Material: notes on KL divergence (and on Vogel 1960); chapter 14.2 (page 189), 15, and 16.1 from [BA].
Lecture 4: Bayesian bandits, Gittins index, Thompson sampling
Learning goals:
know the concepts of a Bayesian bandit, defined as a Markov decision problem.
know the idea and intuition of Gittins Index theorem
know the idea and intuition of Thomson Sampling including the proof of its Bayesian Regret upper bound.
Material: chapter 35.4 (high level ideas) and 36.1 from [BA]. We discuss proofs from R. Weber (1992). On the Gittins Index for multiarmed bandit problems. Ann. Appl. Probab. 2(4), 1024-1033, and from Slivkins, A., Introduction to Multi-armed bandits, 2022, section 3.3.
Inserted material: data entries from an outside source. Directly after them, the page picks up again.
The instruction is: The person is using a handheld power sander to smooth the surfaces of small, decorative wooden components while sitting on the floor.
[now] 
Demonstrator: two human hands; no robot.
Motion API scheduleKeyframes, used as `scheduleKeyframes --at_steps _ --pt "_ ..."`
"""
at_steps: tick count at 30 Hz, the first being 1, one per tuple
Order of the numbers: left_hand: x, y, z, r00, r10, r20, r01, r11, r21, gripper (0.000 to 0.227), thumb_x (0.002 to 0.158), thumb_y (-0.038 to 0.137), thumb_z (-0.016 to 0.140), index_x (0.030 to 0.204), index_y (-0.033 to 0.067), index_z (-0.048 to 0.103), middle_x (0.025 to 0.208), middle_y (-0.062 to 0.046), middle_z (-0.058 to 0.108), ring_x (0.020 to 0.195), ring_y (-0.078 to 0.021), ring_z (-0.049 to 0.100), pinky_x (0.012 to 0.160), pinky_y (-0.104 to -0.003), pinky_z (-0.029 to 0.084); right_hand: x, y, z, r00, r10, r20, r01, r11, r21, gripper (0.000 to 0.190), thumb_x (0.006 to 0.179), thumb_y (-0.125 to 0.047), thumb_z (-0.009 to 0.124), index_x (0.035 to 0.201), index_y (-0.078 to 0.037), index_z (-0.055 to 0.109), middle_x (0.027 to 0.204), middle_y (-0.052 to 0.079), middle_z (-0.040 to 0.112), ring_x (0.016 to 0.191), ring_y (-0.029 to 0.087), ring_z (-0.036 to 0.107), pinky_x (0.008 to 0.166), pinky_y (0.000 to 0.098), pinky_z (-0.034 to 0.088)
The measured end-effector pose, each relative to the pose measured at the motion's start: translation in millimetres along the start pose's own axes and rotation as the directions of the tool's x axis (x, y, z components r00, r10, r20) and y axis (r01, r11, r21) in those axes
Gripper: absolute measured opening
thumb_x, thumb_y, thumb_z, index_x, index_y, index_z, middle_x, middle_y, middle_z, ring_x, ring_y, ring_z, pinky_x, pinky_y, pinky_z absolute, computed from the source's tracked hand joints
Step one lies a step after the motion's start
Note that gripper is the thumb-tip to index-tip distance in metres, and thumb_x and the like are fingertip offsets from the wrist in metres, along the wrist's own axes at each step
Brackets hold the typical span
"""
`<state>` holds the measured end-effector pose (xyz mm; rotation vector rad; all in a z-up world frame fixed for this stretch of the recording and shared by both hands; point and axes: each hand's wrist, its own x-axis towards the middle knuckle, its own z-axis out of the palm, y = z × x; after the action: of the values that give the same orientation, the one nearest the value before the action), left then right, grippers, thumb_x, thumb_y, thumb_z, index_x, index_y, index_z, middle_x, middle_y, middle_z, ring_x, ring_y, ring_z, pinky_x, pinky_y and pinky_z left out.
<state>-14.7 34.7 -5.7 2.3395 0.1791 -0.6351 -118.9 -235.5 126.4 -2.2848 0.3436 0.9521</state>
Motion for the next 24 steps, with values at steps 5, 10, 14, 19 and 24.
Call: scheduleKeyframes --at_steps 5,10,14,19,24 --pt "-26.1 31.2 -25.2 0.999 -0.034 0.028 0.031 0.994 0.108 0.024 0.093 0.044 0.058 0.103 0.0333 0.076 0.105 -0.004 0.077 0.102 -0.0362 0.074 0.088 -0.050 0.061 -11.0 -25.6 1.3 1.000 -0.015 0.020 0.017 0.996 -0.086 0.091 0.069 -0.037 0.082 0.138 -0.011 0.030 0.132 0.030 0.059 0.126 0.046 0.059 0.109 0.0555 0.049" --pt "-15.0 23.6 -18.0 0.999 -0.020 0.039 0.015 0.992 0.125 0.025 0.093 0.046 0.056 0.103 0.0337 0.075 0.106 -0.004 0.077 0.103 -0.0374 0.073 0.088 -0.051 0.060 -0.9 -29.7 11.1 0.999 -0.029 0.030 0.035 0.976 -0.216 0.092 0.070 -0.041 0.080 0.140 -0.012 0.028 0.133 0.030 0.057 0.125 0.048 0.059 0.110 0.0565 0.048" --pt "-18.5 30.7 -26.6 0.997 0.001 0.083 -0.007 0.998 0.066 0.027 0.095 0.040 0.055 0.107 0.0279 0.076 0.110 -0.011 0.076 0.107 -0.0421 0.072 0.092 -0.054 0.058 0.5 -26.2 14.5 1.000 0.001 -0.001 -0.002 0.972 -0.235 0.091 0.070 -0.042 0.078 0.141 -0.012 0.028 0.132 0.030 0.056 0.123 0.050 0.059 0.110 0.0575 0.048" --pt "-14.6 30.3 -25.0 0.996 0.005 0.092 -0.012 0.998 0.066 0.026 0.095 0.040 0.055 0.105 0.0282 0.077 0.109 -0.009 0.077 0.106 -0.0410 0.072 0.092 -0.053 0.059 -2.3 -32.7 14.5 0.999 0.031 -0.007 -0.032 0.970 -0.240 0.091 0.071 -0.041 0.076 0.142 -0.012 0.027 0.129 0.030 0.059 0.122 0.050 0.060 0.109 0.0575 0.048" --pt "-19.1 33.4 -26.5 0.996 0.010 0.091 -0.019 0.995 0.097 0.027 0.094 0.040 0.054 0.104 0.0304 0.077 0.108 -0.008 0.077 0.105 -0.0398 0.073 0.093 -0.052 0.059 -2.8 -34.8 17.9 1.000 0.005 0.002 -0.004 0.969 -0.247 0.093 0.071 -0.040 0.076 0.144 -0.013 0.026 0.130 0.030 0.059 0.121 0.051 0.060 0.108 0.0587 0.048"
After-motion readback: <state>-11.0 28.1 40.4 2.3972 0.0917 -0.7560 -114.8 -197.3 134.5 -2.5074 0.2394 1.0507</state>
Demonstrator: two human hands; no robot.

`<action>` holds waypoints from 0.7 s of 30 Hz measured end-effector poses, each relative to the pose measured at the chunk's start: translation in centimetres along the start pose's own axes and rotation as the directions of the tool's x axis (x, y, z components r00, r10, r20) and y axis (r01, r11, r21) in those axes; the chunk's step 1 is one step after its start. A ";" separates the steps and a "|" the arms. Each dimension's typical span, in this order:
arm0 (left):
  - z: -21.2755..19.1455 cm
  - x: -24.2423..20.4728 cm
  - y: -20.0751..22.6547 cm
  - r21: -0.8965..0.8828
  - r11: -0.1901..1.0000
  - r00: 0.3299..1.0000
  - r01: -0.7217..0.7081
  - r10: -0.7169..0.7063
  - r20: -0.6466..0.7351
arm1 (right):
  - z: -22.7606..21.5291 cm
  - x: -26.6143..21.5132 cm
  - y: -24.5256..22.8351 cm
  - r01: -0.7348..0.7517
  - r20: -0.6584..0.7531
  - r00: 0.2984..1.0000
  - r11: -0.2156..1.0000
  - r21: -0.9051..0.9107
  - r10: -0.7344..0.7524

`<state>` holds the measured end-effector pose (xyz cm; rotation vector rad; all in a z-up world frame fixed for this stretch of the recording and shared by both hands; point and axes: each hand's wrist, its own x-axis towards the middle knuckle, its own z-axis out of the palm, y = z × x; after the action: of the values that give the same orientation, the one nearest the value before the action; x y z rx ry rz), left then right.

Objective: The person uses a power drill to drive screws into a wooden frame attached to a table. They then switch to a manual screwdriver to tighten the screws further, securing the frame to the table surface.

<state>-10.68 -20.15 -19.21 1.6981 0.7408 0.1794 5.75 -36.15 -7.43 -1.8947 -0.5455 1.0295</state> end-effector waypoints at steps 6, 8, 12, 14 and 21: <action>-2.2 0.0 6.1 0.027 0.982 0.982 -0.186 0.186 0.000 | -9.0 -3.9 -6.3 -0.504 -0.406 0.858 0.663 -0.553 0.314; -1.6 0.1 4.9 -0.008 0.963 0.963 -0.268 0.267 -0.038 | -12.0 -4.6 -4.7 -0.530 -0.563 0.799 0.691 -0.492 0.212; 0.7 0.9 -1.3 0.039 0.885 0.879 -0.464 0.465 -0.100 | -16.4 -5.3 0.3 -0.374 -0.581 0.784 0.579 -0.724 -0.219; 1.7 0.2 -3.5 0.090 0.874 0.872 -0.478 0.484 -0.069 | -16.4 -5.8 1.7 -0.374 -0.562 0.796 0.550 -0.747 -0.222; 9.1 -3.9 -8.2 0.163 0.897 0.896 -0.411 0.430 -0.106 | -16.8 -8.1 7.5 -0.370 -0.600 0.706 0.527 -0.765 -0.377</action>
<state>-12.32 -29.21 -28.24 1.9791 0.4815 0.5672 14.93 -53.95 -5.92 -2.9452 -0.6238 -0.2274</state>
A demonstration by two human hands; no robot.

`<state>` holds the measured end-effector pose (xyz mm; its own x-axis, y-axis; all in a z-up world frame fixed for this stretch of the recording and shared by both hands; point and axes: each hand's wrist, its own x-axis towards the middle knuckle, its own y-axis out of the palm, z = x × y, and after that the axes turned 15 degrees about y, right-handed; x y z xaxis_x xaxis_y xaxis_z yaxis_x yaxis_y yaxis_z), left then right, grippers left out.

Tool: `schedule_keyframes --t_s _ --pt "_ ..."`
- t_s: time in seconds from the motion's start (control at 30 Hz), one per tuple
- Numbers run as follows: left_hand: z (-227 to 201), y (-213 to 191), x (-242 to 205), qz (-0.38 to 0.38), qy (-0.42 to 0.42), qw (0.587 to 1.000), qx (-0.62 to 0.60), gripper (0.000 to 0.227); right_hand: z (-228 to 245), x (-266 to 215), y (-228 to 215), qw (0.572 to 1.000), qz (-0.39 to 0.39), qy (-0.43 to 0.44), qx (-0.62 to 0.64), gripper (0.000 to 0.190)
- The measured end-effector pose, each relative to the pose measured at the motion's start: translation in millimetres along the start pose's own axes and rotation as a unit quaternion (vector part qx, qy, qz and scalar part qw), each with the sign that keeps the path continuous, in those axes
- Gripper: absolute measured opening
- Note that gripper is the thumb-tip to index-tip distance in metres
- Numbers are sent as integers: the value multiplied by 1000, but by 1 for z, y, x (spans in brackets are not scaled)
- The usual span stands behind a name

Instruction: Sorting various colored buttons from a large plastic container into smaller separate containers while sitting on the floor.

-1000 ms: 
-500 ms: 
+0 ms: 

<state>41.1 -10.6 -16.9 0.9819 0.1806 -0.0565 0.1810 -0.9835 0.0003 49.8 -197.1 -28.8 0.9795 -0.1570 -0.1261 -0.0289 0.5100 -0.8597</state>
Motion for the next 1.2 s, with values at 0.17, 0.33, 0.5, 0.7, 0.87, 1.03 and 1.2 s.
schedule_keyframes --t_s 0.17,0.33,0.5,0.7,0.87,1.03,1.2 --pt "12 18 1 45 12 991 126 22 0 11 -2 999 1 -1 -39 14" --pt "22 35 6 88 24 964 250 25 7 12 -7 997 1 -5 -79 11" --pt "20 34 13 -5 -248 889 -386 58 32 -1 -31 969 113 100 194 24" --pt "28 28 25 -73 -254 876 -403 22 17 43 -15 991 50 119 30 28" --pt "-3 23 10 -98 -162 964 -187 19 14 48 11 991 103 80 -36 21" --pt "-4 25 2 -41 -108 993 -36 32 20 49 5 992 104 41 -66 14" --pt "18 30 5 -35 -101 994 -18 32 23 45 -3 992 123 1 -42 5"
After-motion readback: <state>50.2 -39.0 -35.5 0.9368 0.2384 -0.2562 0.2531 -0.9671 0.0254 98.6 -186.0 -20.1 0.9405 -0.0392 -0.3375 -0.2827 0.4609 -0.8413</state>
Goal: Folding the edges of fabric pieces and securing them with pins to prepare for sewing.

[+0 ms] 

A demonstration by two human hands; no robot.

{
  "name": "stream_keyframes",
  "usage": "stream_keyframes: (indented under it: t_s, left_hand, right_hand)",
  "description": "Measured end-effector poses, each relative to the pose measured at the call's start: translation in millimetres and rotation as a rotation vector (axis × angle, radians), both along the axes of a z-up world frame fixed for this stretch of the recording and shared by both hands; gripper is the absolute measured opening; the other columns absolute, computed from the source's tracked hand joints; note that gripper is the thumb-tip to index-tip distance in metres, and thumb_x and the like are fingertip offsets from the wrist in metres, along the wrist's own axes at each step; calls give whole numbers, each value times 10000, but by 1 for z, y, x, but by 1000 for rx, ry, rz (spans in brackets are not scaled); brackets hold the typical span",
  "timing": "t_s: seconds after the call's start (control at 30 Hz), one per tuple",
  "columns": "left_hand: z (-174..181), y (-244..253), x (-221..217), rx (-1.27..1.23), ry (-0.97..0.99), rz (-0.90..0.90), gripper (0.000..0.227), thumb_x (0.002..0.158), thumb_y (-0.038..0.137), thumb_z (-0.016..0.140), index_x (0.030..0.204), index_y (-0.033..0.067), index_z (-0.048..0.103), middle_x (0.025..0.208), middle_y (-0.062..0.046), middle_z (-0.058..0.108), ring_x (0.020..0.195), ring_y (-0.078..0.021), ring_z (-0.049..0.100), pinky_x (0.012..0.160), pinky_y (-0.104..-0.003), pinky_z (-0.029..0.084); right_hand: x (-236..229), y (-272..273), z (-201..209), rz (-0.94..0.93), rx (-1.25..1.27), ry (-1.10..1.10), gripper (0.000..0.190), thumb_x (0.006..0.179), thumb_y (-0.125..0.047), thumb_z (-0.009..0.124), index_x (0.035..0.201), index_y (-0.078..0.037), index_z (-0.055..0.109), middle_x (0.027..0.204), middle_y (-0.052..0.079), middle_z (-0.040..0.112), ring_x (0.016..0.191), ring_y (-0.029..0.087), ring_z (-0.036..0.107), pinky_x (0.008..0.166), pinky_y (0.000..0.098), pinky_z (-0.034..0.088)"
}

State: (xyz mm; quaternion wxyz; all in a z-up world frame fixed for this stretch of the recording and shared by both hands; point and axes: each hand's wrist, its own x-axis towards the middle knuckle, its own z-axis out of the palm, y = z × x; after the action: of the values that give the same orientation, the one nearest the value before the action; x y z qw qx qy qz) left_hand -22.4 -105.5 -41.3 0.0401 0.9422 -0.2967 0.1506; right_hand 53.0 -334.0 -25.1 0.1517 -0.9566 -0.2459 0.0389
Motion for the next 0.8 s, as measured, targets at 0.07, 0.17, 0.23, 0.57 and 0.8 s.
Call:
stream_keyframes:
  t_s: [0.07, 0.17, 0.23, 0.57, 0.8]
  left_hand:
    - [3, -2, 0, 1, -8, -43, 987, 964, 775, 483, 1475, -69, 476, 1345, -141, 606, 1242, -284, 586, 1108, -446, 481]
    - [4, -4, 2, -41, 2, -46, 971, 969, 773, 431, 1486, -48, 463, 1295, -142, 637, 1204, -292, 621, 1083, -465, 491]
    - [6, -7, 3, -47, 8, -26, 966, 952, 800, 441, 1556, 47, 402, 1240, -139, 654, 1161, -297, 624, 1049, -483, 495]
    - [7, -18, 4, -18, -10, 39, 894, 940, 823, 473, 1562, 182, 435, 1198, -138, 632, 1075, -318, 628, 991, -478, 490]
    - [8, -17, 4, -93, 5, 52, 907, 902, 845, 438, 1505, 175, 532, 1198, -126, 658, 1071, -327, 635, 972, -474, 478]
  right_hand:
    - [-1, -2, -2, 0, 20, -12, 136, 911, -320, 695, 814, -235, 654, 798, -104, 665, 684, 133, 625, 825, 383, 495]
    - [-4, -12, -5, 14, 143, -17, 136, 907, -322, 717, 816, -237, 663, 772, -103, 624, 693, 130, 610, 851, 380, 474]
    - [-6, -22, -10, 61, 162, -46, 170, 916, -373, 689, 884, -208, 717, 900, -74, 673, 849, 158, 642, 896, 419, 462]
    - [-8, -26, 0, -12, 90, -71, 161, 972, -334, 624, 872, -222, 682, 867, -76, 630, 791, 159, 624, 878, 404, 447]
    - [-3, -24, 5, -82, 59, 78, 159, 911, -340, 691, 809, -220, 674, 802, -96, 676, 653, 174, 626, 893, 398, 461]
Lecture 5: dynamic pricing and learning
Learning goals:
know the formulation of the standard dynamic-pricing-and-learning problem.
understand the main intuition of (the regret upper bound of) controlled variance pricing
understand the intricasies of data-driven price policies that learn to collude
Material:
Assignment details:
To pass this part of the course, the assignment is to write a research proposal about a topic related to multi-armed bandit type algorithms, and give feedback to other proposals.
The proposal should describe:
Societal and scientific context (i.e. literature)
Research questions of the proposal
Proposed (mathematical) methods and techniques
Expected results
Scientific and societal relevance of your results
Remarks:
The proposal can be related to your own PhD research, but it should be a novel project, i.e. not something that you or somebody else is already working on.
Make a convincing case that your research proposal is novel i.e. has not been solved yet by existing papers.
Make a convincing case that your research is scientifically relevant
Try to be concrete with your proposed (mathematical) methods and techniques and expected results
The `size' of the research project should be, say, 2 papers.
There is no word limit, but try to have no more than 5 pages excl. bibliography.
This is an individual assignment, not a group assignment. You are allowed to informally give each other feedback, but the writing and thinking should be done on a 100% individual basis.
Put your name and email address on the first page.
Hand-in as pdf-file via email to boer@uva.nl.
Deadline for handing in the proposals: January 31, 2024.
You will then be asked to give constructive feedback for ≤3 other proposals. For each proposal assigned to you, write ≤1 page in which you evaluate the proposal w.r.t. the following criteria: novelty/originality, scientific/societal relevance, feasibility, quality of writing. Discuss strengths and weaknessnes, and give concrete suggestions for improvement.
Please be kind and constructive to each other; this is meant to be a learning experience.
Send your feedback as pdf via email to me, with the writer of the proposal in the CC.
Deadline for handing in the feedback: February 21, 2024.
Your grade for this part of the course will be based both on your proposal and the quality of your feedback.